**Exercise objective:**
Pictures stay out of the copy; set down each line of the listing below exactly.

**Data shown:**
-------------------------

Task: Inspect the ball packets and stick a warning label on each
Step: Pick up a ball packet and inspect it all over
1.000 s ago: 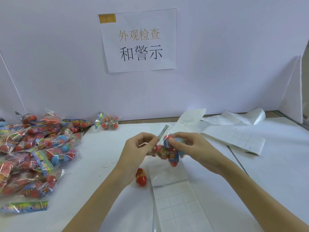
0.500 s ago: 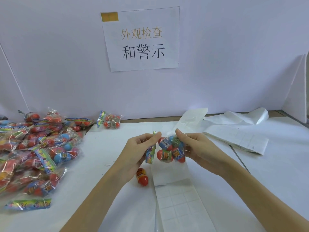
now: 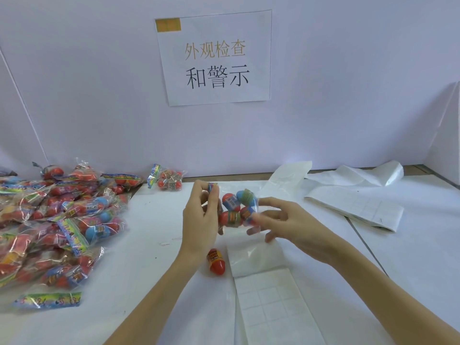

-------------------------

**Solution:**
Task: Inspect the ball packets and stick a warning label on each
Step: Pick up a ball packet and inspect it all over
1.000 s ago: 
0.500 s ago: 
now: 

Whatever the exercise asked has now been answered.